The BDFFP covers an area of more than 1,000 km2. It takes in vast stretches of intact Amazonia, as well as numerous forest plots of between 1 and 100 hectares which have been progressively isolated from the surrounding forest by clearcutting and pastureland. BDFFP researchers censused all these area for trees, birds, primates, small mammals, amphibians and insects both before deforestation – from 1979 to 1983 – and after, at regular intervals. The result is an invaluable resource: a catalogue of the species present, and their abundance, prior to deforestation. This may seem at first sight a meager outcome, but given the huge complexity of topical ecosystems, allied with the rarity and patchy distribution of many of their inhabitants, such an information-gathering effort is a massive achievement and a vindication of this pioneering experiment.

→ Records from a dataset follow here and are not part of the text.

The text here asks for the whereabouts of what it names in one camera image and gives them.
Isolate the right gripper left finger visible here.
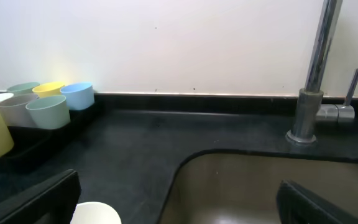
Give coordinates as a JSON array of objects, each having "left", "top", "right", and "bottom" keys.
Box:
[{"left": 0, "top": 169, "right": 81, "bottom": 224}]

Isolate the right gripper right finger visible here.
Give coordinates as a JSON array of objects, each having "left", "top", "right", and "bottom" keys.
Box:
[{"left": 275, "top": 179, "right": 358, "bottom": 224}]

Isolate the black tray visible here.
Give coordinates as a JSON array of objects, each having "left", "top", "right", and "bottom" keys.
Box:
[{"left": 0, "top": 101, "right": 103, "bottom": 175}]

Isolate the steel sink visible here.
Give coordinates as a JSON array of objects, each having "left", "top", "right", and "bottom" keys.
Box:
[{"left": 157, "top": 150, "right": 358, "bottom": 224}]

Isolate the green cup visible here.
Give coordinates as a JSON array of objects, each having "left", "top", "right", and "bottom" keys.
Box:
[
  {"left": 6, "top": 82, "right": 41, "bottom": 96},
  {"left": 25, "top": 94, "right": 71, "bottom": 131}
]

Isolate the grey cup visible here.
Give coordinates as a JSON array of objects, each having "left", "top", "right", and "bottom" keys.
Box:
[{"left": 0, "top": 93, "right": 40, "bottom": 128}]

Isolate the steel tap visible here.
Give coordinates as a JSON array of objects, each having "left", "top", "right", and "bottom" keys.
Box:
[{"left": 285, "top": 0, "right": 358, "bottom": 146}]

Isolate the blue cup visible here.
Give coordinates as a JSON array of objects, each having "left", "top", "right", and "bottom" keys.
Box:
[{"left": 59, "top": 82, "right": 96, "bottom": 111}]

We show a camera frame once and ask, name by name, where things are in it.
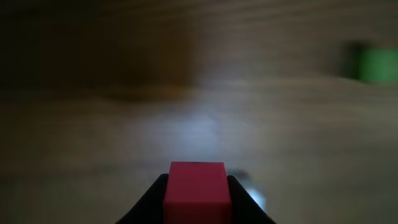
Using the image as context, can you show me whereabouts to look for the green cube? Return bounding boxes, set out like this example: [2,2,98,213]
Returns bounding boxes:
[340,42,398,84]

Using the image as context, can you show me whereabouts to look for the red cube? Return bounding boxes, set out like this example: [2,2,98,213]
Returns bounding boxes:
[162,161,233,224]

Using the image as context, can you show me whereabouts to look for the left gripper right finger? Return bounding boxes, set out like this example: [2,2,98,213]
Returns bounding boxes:
[227,175,277,224]

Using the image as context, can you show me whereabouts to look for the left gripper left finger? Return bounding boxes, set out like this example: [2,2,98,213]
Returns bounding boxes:
[115,173,170,224]

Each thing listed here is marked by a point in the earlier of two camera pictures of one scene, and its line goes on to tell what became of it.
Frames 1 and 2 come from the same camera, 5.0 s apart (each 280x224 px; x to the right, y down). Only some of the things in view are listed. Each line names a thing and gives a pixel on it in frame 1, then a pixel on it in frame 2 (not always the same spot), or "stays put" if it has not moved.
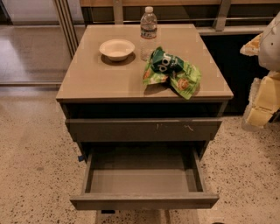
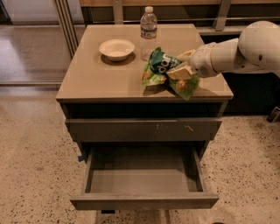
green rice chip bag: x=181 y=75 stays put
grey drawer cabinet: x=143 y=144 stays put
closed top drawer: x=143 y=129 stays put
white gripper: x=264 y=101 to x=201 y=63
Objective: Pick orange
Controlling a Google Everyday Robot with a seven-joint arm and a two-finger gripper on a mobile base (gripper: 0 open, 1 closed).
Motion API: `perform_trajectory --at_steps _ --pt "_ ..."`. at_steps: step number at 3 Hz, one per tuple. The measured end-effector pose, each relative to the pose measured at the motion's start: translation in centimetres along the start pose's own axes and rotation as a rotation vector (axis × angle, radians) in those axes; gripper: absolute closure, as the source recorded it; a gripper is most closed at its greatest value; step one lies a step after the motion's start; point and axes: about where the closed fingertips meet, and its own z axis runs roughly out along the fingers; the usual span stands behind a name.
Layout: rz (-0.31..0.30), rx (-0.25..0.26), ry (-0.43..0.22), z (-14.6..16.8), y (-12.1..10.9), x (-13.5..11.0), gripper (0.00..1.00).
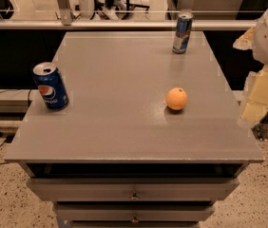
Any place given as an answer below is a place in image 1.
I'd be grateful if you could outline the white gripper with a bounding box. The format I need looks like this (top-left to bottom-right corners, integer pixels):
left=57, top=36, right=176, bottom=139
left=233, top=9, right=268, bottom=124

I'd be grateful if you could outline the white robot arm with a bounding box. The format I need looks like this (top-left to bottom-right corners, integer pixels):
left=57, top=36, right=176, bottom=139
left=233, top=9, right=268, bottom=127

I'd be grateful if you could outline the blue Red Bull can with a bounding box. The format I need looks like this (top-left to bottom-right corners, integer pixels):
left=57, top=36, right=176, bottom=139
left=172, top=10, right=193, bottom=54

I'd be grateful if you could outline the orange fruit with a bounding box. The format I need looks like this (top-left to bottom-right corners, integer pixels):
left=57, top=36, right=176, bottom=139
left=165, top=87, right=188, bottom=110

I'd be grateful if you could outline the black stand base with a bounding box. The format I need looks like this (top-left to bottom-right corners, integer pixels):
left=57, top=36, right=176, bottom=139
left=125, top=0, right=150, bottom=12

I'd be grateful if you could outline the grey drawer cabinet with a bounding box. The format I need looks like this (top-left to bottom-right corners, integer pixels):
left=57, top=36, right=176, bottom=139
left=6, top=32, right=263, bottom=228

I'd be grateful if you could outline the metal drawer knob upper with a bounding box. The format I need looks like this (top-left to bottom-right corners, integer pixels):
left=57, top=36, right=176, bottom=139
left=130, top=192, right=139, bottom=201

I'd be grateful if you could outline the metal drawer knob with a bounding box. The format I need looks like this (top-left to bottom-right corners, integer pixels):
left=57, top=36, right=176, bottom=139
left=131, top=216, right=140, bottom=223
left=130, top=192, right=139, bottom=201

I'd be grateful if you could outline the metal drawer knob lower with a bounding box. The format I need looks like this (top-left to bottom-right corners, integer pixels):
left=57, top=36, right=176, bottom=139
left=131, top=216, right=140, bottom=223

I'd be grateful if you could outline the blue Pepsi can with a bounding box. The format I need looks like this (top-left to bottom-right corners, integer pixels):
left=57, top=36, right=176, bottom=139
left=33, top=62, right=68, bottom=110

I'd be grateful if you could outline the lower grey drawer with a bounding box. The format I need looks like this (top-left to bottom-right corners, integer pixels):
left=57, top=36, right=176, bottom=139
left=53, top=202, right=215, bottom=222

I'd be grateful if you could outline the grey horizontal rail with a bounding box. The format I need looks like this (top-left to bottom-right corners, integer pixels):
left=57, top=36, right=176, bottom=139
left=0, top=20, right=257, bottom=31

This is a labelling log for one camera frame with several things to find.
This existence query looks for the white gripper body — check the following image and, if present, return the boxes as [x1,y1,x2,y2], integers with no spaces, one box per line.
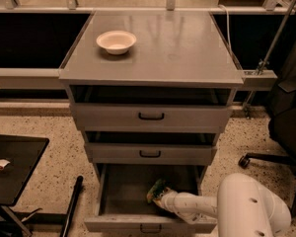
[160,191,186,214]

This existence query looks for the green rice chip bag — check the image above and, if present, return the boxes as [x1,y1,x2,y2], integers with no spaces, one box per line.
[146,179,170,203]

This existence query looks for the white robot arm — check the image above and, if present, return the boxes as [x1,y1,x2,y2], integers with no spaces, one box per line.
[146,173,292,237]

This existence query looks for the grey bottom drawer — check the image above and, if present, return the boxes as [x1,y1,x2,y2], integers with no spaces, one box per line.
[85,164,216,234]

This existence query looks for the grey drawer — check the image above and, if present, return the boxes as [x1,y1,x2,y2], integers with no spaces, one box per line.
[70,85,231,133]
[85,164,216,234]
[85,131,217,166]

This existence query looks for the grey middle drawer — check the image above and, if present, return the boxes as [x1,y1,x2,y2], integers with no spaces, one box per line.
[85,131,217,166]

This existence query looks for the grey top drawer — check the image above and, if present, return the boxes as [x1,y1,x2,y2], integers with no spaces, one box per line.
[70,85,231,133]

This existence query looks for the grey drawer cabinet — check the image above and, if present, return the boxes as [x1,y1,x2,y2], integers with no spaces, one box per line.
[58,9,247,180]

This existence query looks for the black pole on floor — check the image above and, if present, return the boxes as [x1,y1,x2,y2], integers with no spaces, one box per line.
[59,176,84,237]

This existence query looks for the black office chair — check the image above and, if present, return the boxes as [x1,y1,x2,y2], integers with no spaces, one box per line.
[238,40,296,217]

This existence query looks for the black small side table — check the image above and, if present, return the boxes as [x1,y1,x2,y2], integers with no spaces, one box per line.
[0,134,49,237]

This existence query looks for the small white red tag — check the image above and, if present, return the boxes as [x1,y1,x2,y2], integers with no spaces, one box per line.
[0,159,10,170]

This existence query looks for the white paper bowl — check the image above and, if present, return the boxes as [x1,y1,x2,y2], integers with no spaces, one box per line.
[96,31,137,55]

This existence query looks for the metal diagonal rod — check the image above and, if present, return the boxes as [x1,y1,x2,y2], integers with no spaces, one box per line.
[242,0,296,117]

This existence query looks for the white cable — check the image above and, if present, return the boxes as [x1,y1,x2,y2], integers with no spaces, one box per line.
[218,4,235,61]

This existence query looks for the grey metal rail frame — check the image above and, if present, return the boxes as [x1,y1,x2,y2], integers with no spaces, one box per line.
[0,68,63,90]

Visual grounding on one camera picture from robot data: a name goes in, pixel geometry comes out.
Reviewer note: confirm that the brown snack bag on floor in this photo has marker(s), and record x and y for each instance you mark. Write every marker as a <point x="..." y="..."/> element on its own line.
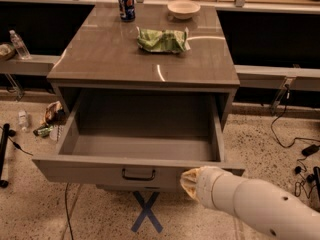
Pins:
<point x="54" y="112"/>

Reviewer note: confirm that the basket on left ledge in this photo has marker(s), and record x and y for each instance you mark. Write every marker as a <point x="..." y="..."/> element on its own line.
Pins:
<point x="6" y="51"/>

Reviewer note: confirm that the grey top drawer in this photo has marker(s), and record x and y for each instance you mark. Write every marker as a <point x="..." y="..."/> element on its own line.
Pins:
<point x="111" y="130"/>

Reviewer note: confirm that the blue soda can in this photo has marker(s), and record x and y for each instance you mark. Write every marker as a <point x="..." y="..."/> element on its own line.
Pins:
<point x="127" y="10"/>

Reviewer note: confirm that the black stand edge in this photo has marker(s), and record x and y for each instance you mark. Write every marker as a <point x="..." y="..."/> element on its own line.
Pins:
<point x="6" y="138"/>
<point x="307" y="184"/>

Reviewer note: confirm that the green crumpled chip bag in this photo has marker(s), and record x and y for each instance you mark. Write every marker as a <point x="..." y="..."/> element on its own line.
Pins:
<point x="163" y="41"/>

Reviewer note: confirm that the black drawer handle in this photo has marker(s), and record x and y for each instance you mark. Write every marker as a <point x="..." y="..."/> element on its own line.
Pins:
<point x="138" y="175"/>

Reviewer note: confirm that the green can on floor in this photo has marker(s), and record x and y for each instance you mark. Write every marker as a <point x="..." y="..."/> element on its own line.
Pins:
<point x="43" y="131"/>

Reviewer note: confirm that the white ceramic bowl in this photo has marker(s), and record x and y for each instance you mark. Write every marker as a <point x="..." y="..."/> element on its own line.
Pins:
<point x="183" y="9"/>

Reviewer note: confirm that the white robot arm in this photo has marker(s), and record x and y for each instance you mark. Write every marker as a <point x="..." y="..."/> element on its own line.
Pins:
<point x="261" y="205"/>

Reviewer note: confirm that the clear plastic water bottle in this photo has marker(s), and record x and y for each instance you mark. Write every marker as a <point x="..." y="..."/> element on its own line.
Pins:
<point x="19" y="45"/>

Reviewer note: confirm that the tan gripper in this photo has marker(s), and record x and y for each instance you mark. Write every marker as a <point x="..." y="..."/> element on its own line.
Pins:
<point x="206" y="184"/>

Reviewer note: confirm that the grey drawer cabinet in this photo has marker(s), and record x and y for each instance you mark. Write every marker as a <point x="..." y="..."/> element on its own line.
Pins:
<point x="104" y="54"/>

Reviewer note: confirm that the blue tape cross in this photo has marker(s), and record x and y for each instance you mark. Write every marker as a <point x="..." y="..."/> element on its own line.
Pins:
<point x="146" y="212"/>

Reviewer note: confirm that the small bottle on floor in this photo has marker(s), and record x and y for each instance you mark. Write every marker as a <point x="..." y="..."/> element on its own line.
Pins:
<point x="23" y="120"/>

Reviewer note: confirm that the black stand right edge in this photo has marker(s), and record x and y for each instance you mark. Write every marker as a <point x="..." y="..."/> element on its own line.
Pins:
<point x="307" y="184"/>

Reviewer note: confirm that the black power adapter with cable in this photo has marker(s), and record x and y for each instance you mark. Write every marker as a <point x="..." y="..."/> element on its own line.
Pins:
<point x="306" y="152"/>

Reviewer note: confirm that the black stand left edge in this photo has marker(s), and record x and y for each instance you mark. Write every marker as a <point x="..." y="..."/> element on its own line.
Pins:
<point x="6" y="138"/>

Analysis of these data has also yielded up new findings. For example, Laurance and Lovejoy have discovered that the changes taking place on the edges of artificially fragmented plots are rippling out across an unexpectedly large area, with impacts being detected over a distance of some 10 km. Moreover, changes in the natural microclimates of forest remnants trigger a dramatic rise in tree mortality, especially among the tallest specimens. And when a big tree dies in Amazonia, it takes with it a marvelously complex vertical ecosystem, a honeycomb of ecological niches as densely constructed as the Manhattan skyscrapers – only, in this case, skyscrapers that house a different animal or plant species in each of their apartments. Tree death, therefore, means a serious loss of biomass.

The BDFFP project has also helped settle a long debate among conservation experts

Is it better to protect numerous small areas or a single large one? The BDFFP has shown that in forest patches of around a hundred hectares, bird species plummet in a bare 15 years, which supports the case for keeping large extents of forest intact.

Another recent finding involves mathematical models to simulate how the forest will cope depending on the kind of conservation – or non-conservation – policies applied. In the article “The Future of Amazon Brazil,” published in  Science in 2001, Laurance wrote: “The Brazilian Amazon is currently experiencing the world’s highest absolute rate of forest destruction (…). We developed two computer models that integrate spatial data on deforestation, logging, mining, highways and roads, navigable rivers, vulnerability to wildfires, protected areas, and existing and planned infrastructure projects, in an effort to predict the condition of Brazilian Amazonian forests by the year 2020. Both models suggest that the region’s forests will be drastically altered by current development schemes and land-use trends over the next 20 years.”

2020; in other words, just around the corner. What will happen to the rest of the world if Amazonia ceases to exist? “It will mark a big contribution to climate change, as well as a tragic loss of biological diversity,” responds Lovejoy. With deforestation, the carbon stored in living organisms is released into the atmosphere. Simulations suggest that in the Amazon alone, this process may be pumping 150 million tonnes of carbon into the atmosphere every single year, equivalent to the carbon output of the whole United Kingdom.

Is there some way to halt the damage? Lovejoy and Laurance know that the causes of deforestation are no more locally confined than its effects. This is why they pitch their researcher training program and their campaigning efforts at regional and international level. The BDFFP has long been a training ground for dozens of environmental scientists and managers, some of whom now hold positions of power with a say in the future of Amazonia. Their message is clear: “Directly or directly, we all play a part in deforestation when we consume oil or wood …,” says Laurance. “It is not just the local countries but all of us who must make an effort. This is something that concerns us all. We need to stop deforestation now.”